2. George Washington University researchers recommend that the private sector be allowed to counter cyber attacks with "active defense"--distinct from "hacking back", but with a more aggressive sheen than simply managing and mitigating the effects of attacks. [GWU]

3. Shadowbrokers published another dump of NSA hacking tools and configuration files on Monday, along with a list of domains purportedly hacked by NSA. The hacked sites may not have been final targets; some of the tools leaked use compromised sites as staging areas for subsequent attacks. [Ars Technica]

4. Our Crypto Policy project's readout event on Wednesday highlighted the cyclical nature of law enforcement pushback against encryption, as well as the novel techniques developed by researchers to protect information while allowing searches and services to proceed. [Stanford; Govtech]

5. Terms like "machine learning" and "artificial intelligence" assume we're pretty comfortable with the idea that machines think, and that they do so in roughly the same way we do--perhaps with less emotion and better memories. But a look at the history of the application of theory of mind to computing shows that we may be thinking about thinking computers wrong: data itself could be the medium of their minds. [E-Flux]

6. A profile of Cellebrite, the firm suspected of assisting the FBI crack iPhones, and how they got into the reverse-engineering and cyber forensics-for-hire business. [The Intercept]

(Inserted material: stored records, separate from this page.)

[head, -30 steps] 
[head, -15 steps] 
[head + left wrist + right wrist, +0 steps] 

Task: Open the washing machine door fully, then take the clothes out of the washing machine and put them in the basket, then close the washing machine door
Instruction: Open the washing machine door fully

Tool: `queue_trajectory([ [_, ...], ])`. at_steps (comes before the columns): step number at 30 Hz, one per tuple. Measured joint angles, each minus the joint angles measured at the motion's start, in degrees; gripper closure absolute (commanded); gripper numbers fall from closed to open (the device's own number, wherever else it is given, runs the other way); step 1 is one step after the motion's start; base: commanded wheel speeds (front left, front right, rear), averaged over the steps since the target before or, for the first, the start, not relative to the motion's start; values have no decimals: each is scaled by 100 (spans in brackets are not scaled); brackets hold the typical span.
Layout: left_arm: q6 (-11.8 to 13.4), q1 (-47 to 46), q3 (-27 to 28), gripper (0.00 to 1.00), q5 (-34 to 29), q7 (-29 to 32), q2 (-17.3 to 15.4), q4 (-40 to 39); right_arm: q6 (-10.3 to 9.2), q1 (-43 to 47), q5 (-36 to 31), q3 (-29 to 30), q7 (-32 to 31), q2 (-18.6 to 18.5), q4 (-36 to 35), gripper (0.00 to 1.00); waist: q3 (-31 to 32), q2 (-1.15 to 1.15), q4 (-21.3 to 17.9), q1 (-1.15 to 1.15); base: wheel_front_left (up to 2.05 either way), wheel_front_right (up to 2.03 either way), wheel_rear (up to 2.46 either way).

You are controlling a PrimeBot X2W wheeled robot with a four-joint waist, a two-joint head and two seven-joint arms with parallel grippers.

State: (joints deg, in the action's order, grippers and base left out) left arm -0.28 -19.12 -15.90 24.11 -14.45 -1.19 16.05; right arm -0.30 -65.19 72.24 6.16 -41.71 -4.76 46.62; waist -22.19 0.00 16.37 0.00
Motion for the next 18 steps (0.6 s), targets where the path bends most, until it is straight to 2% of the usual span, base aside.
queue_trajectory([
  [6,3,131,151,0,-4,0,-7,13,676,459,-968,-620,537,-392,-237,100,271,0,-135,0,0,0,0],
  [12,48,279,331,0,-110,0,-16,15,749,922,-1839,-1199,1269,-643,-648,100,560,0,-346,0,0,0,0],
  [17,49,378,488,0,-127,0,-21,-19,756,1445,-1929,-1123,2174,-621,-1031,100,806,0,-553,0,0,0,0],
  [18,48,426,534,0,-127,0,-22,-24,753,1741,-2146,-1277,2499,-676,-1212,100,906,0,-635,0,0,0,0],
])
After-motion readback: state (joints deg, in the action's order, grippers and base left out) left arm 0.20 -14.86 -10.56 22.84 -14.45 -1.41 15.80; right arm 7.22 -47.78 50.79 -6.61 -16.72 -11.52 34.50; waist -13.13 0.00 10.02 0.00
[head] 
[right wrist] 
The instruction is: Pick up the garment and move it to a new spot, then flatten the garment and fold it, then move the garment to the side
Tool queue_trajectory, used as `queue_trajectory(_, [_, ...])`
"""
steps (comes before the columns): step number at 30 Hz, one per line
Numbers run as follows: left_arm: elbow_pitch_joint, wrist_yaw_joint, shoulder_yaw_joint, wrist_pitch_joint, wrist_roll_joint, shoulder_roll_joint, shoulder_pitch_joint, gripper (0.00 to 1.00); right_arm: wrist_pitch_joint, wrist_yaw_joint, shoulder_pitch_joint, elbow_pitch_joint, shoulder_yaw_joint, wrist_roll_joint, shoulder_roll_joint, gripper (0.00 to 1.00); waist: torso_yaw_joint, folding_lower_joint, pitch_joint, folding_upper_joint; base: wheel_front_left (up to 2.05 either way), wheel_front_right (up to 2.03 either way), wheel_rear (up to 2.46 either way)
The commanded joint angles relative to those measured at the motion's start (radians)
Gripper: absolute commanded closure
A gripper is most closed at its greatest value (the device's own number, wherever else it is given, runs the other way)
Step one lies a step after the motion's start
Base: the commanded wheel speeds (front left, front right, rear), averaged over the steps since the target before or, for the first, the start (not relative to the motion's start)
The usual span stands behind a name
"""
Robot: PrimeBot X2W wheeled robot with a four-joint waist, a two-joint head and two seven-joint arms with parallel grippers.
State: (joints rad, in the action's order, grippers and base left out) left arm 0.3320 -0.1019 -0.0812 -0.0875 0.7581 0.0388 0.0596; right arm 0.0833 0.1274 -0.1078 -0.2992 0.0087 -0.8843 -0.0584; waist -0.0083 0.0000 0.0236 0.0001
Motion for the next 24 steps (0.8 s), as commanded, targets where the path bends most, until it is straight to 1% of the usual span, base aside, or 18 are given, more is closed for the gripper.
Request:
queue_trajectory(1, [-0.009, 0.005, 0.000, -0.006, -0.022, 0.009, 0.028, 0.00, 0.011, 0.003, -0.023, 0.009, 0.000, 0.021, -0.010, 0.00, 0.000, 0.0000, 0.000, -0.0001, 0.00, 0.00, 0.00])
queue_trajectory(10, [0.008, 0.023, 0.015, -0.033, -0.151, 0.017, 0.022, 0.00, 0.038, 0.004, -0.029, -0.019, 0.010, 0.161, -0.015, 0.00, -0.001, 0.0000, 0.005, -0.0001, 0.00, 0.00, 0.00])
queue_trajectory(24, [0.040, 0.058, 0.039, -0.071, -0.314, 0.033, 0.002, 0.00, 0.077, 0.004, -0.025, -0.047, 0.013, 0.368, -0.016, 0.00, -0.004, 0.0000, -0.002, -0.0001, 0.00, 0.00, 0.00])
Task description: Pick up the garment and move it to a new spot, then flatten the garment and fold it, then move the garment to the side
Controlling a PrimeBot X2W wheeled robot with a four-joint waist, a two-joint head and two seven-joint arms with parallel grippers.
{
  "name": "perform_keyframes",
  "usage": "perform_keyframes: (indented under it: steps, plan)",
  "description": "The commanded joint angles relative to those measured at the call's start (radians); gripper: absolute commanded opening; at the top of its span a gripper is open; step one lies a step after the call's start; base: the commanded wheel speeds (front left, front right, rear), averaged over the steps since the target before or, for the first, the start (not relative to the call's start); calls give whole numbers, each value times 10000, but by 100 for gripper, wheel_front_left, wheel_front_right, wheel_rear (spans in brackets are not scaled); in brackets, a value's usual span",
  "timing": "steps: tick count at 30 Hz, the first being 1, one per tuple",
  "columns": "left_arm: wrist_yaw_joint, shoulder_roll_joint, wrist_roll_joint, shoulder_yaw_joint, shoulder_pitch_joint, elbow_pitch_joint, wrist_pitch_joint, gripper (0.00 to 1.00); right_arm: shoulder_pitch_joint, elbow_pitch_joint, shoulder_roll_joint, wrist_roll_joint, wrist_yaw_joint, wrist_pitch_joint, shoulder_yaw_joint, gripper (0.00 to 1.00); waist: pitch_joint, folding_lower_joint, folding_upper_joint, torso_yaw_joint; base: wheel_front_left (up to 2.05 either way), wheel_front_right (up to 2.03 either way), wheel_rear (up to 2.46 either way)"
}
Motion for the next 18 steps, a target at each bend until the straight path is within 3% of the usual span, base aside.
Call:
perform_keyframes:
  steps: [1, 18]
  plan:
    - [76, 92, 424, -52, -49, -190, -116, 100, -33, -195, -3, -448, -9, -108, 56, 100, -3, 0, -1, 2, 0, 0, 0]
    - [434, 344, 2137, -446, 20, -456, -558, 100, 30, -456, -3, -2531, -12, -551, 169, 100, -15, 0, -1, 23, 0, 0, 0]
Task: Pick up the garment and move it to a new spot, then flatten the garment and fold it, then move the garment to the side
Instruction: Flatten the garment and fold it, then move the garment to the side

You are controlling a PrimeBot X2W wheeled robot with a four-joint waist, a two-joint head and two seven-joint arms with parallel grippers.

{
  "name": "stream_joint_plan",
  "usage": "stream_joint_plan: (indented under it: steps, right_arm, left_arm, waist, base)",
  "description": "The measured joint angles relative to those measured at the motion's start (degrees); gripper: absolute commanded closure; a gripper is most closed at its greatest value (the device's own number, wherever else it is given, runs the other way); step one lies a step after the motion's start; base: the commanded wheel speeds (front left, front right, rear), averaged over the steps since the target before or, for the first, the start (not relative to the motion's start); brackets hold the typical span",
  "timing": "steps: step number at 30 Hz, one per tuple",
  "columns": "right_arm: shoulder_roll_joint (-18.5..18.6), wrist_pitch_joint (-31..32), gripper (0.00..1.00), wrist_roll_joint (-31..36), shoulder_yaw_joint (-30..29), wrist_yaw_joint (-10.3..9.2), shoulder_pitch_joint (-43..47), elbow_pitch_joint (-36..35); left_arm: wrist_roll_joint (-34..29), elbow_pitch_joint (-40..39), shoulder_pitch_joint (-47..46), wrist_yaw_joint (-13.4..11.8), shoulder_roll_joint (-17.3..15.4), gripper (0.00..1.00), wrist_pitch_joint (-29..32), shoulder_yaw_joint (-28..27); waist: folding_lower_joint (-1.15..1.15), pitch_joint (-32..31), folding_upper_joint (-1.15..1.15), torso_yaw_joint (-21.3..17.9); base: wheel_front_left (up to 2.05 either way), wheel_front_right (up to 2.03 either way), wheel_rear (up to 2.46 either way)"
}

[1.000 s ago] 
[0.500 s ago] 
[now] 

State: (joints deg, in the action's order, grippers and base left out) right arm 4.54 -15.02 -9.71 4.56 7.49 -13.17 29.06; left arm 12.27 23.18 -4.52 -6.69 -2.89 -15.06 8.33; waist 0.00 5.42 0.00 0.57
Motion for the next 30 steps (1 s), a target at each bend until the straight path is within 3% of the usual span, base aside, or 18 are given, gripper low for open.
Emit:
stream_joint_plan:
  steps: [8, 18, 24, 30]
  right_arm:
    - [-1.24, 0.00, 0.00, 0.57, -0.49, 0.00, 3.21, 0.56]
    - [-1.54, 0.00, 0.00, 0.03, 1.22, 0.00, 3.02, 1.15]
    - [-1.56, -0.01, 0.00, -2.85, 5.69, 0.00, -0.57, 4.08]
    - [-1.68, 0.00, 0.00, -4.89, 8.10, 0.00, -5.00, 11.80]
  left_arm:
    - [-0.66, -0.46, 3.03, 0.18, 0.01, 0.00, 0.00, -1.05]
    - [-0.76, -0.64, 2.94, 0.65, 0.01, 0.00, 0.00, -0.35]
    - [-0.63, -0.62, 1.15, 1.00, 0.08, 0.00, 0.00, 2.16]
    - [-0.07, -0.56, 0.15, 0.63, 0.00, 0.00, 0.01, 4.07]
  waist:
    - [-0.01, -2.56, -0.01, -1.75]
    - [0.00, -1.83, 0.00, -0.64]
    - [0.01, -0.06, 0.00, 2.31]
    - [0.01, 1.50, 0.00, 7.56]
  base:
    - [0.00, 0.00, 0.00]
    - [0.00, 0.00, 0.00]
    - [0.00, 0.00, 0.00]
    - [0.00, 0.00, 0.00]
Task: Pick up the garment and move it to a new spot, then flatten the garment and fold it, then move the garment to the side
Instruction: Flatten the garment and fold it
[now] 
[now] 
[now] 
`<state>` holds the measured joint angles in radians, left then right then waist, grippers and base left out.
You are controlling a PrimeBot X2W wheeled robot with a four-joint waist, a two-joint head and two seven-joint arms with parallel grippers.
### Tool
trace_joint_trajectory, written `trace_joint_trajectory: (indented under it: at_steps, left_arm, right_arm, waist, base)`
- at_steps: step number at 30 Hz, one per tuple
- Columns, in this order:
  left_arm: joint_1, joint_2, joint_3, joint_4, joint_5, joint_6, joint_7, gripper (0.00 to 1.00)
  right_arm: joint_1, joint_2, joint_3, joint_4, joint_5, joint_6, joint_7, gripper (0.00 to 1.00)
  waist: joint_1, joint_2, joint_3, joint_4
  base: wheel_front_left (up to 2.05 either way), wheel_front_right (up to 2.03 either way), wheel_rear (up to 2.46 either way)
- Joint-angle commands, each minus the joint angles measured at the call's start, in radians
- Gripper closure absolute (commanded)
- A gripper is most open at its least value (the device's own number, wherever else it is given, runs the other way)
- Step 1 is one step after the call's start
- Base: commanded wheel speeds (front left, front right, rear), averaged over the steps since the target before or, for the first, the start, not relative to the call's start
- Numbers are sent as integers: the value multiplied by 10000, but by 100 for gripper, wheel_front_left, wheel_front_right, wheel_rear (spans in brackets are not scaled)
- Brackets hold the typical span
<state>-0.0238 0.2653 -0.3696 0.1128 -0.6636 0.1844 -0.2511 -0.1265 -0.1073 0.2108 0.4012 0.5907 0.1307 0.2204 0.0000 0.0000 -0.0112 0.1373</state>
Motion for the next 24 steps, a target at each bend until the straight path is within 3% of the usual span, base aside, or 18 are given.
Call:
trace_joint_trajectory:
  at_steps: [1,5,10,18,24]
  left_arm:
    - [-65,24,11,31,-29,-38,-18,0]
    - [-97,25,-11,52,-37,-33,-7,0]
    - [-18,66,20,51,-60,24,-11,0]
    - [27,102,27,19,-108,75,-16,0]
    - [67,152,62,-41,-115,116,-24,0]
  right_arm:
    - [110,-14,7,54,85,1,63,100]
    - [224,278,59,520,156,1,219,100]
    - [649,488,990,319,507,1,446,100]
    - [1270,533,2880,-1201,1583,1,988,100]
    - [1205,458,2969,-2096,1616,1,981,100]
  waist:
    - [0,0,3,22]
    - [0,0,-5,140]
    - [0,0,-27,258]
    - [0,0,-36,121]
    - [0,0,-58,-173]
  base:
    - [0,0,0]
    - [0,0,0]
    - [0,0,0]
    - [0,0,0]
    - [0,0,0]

7. Google AIs evolved their own cryptographic algorithms to protect against a third adversarial AI, and they were able to make changes to the algorithm as the adversary's successes and failures were reported. [Ars Technica]

8. Turkey blocked WhatsApp, Facebook, Twitter, Instagram, and YouTube this week, in part to quash discussion on the platforms of the detention of members of the Kurdish Peoples' Democratic Party. [ZDNet]

9. Using machine learning on State Department cables helps identify aspects of messages more likely to be classified, either to find improperly secured secrets or to verify the legitimacy of leaks. Countering this: the future of privacy is plausible deniability, seeding decoy emails and searches that can be pointed to as purposefully fake in the event of future leaks. [Arxiv.org; The Atlantic]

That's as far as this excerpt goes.